Morris v. Secretary of the Department of Health & Human Services

20 Cl. Ct. 14, 1990 U.S. Claims LEXIS 96, 1990 WL 38700
CourtUnited States Court of Claims
DecidedMarch 22, 1990
DocketNo. 89-17V
StatusPublished
Cited by16 cases

This text of 20 Cl. Ct. 14 (Morris v. Secretary of the Department of Health & Human Services) is published on Counsel Stack Legal Research, covering United States Court of Claims primary law. Counsel Stack provides free access to over 12 million legal documents including statutes, case law, regulations, and constitutions.

Bluebook
Morris v. Secretary of the Department of Health & Human Services, 20 Cl. Ct. 14, 1990 U.S. Claims LEXIS 96, 1990 WL 38700 (cc 1990).

Opinion

OPINION1

HORN, Judge.

This is an action for compensation for a vaccine related injury to petitioners’ child, Ronald Dean Morris, Jr., brought by his parents, Ronald Dean Morris, Sr., and Mary L. Morris, under the National Childhood Vaccine Injury Act of 1986. Pub.L. No. 99-660, 100 Stat. 3755, as amended by several public laws codified in 42 U.S.C.A. §§ 300aa-1 to 300aa-34 (West Supp.1989) (hereinafter Vaccine Act).2 On October 30, 1989, Special Master Paul T. Baird submitted his Report and Recommendation in the above-captioned case to the Honorable Judge John Napier. The case was reassigned to this Judge on November 28,1989, after the resignation of Judge Napier.
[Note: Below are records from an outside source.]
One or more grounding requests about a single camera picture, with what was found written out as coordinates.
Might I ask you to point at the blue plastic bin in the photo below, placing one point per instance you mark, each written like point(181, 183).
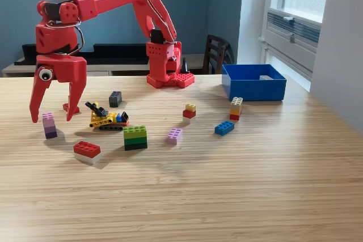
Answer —
point(255, 90)

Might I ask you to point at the dark grey lego brick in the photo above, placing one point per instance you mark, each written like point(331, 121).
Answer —
point(115, 99)

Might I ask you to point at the small red lego brick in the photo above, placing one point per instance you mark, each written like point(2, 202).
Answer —
point(65, 107)

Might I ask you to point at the white lego brick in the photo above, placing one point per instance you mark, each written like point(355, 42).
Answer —
point(266, 77)

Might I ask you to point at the yellow red white brick stack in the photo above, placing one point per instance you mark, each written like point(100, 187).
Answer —
point(189, 113)

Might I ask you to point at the dark wooden chair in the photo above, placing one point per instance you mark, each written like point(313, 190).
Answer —
point(217, 39)

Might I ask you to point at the grey window vent grille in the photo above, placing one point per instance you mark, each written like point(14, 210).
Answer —
point(303, 29)

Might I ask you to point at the blue lego brick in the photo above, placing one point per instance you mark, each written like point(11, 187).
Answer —
point(224, 128)

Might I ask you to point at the pink and purple brick stack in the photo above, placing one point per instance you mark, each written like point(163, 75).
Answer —
point(49, 127)

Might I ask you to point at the pink lego brick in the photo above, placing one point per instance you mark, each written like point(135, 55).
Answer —
point(174, 136)

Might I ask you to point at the beige orange red brick stack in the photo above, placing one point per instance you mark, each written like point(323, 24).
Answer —
point(236, 108)

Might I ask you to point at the small yellow toy digger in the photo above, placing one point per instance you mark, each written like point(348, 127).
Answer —
point(105, 118)

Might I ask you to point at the green lego brick stack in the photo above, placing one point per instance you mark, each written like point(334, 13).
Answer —
point(135, 138)

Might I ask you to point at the pale wooden sideboard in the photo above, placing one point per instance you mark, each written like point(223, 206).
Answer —
point(137, 68)

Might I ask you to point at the red and white brick stack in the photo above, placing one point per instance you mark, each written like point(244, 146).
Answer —
point(86, 151)

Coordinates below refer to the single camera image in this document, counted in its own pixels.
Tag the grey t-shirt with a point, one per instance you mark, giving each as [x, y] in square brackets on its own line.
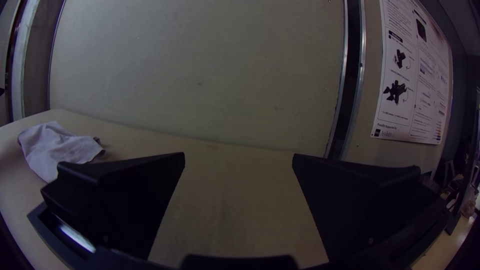
[52, 150]

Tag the white printed poster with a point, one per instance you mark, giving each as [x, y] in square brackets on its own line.
[420, 75]

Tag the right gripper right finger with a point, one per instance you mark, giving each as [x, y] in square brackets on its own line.
[356, 206]

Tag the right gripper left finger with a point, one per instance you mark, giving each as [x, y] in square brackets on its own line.
[123, 202]

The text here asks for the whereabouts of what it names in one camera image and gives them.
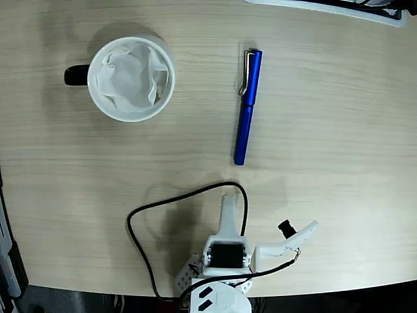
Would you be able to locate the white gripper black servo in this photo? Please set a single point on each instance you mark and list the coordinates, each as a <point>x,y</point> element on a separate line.
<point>227,254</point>

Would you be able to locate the blue pen with metal clip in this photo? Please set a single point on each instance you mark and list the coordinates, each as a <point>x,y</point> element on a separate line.
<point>247,124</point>

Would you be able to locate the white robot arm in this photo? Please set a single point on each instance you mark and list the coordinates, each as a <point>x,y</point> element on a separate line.
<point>221,296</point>

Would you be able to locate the white crumpled tissue paper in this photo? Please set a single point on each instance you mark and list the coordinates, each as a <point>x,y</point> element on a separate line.
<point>130,78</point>

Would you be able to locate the grey black equipment case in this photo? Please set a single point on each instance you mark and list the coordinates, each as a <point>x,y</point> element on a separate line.
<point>6,254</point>

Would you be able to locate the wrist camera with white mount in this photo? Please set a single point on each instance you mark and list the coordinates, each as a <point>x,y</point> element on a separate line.
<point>293,239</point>

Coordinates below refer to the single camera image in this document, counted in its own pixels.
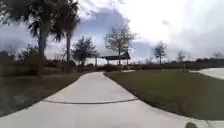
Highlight open roofed shelter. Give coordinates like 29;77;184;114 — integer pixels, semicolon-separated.
93;50;132;70

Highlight thin leafy tree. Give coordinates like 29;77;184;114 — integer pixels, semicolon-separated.
103;24;138;72

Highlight small dark tree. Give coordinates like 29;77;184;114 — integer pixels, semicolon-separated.
71;35;100;70

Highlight slim palm tree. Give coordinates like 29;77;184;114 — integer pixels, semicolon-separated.
52;0;82;73

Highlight small thin tree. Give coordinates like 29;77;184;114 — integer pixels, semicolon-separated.
152;40;169;66

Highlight pale concrete path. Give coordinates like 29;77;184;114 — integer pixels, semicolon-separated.
0;71;224;128

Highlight thick palm tree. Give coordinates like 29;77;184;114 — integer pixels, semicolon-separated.
0;0;65;80

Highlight distant hedge line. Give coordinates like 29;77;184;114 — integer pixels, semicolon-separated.
132;57;224;71

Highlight dark bushes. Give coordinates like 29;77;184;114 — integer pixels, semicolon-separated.
0;44;45;78

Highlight shaded grass lawn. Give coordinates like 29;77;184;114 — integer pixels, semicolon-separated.
0;71;92;118

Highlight robot's own part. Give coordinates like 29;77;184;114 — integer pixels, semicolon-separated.
184;121;199;128

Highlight pale concrete area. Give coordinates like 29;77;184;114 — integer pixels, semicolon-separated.
189;67;224;81

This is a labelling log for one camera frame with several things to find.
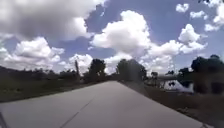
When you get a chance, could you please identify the dark leafy tree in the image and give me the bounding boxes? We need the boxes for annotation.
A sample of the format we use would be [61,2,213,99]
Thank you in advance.
[86,58,107,82]

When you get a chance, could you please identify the dark tree cluster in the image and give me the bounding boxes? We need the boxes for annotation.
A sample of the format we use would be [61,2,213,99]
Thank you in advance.
[115,58,148,82]

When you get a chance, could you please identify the thin tall tree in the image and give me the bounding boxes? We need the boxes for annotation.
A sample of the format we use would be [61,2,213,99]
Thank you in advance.
[74,58,81,81]

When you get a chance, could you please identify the grey concrete road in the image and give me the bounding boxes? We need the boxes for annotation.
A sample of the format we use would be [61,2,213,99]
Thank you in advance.
[0,80,208,128]

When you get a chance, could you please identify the row of distant trees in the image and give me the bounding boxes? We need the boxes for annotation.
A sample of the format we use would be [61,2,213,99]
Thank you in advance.
[0,64,78,84]

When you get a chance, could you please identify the green grass verge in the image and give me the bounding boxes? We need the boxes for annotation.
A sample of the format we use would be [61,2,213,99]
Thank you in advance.
[0,78,113,104]

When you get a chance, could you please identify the dark trees beside water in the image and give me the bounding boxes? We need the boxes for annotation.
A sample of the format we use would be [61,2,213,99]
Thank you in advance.
[189,53,224,95]

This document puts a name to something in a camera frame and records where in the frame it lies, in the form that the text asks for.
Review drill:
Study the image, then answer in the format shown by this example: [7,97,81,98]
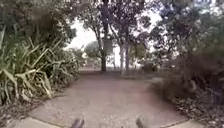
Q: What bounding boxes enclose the dark leafy tree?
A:
[0,0,78,46]

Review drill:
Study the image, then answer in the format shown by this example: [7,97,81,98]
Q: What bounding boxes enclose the small green bush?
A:
[141,62,158,74]

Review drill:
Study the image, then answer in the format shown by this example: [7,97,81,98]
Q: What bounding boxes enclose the dark-trunked tree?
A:
[78,0,116,74]

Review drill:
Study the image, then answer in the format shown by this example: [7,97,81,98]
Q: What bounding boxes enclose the pale concrete kerb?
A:
[9,115,208,128]

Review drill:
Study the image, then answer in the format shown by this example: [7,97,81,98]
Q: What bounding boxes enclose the dark bushes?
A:
[151,49,224,104]

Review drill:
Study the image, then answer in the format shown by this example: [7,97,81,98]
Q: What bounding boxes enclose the group of trees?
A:
[148,0,224,69]

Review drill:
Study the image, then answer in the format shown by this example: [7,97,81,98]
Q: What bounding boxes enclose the long-leaved green plants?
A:
[0,28,84,106]

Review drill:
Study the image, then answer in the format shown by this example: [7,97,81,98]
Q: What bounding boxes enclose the robot's own part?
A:
[69,117,86,128]
[134,115,150,128]

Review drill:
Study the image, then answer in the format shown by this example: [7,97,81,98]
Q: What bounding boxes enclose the reddish brown dirt path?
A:
[29,68,188,128]

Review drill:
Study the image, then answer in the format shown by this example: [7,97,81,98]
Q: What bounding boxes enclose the pale-trunked tree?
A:
[108,0,151,75]

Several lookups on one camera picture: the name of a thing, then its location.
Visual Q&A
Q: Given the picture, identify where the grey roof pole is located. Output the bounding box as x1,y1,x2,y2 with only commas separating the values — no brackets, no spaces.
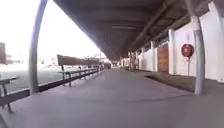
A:
27,0,49,96
185,0,207,96

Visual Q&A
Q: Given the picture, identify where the building with overhanging dark roof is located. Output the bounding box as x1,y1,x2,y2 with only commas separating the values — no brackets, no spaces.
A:
53,0,224,84

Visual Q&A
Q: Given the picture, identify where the railing with wooden boards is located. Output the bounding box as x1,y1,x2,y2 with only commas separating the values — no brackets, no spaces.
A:
0,53,108,114

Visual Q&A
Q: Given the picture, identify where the grey concrete walkway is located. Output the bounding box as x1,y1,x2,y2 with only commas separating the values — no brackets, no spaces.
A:
0,67,224,128

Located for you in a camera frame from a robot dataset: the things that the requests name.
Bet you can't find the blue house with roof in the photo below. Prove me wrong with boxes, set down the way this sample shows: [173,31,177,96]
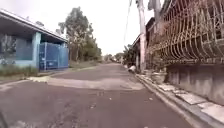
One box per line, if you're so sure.
[0,8,69,69]

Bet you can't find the concrete utility pole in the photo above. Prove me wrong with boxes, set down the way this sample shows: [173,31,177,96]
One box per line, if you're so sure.
[135,0,148,72]

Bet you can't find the blue metal gate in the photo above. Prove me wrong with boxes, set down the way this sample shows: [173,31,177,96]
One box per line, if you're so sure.
[38,41,70,71]

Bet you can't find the grey asphalt road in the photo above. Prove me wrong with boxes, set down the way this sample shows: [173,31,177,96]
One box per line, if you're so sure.
[0,62,196,128]

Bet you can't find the grass verge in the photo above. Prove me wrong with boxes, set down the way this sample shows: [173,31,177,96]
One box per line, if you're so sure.
[0,59,101,82]

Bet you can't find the grey concrete wall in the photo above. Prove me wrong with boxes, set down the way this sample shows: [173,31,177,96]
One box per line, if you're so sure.
[165,62,224,107]

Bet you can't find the curved metal bar fence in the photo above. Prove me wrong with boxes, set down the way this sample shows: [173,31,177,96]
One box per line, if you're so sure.
[145,0,224,65]

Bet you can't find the overhead wires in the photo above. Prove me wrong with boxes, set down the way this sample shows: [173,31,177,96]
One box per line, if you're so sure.
[122,0,134,48]

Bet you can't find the concrete slab kerb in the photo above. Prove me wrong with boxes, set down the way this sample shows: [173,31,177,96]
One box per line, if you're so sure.
[134,73,224,128]
The case is before the court on the Special Master’s Report and Recommendation and “Respondent’s Objection to the Report and Recommendation for Judgment.” The respondent objects to those portions of the [16]*16Special Master’s Report and Recommendation which interpreted the provisions and award made pursuant to 42 U.S.C.A. § 300aa-15(h) (West Supp.1989) for attorneys’ fees and other costs. The petitioner has not filed an objection to the Special Master’s Report and Recommendation.

Jurisdiction for the case is vested in the United States Claims Court under the Vaccine Act, 42 U.S.C.A. § 300aa-12(a) to (d) (West Supp.1989) and pursuant to United States Claims Court General Order No. 23, published on January 25, 1989.

After consideration of the submissions of the parties and the Report and Recommendation filed by the Special Master, this court finds that the Special Master correctly found that the petitioners have demonstrated, by a preponderance of the evidence, that Ronald Dean Morris, Jr. died as a result of the administration of a vaccine covered by the Vaccine Act and meets the eligibility standards for compensation under the Vaccine Act. The court declines to enter the judgment as a default judgment. The uncontested evidence presented is sufficient to establish the vaccine inoculation as the cause of Ronald Jr.’s death and to make the petitioners eligible for compensation under the Vaccine Act. Moreover, this court rejects the Special Master’s recommendation of $52,910.07 in attorneys’ fees and other costs and finds that 42 U.S.C.A. § 300aa-15(b) (West Supp.1989) provides that the award for pain and suffering, loss of future earnings, and attorneys’ fees and other costs is to be limited to $30,000.00, in total, for prior litigation, as well as for the action filed in the United States Claims Court. Petitioners, therefore, are awarded $250,000.00 for the death of Ronald Dean Morris Jr., petitioners’ son, and $30,000.00 for attorneys’ fees and other costs.

BACKGROUND

After the petition was filed the case was assigned to Judge John Napier. The respondent filed a Notice of Appearance, on March 8, 1989. In accordance with the Vaccine Rules of the United States Claims Court, the Special Master ordered a settlement conference. In response, on March 20, 1989, the respondent filed a Motion to Suspend Proceedings for 30 days, pursuant to General Order 24 of the United States Claims Court, to “determine if the jurisdictional requirements of the National Childhood Vaccine Injury Act of 1986, as amended, have been met.” On March 22, 1989 the Special Master entered an Order granting the 30 day suspension.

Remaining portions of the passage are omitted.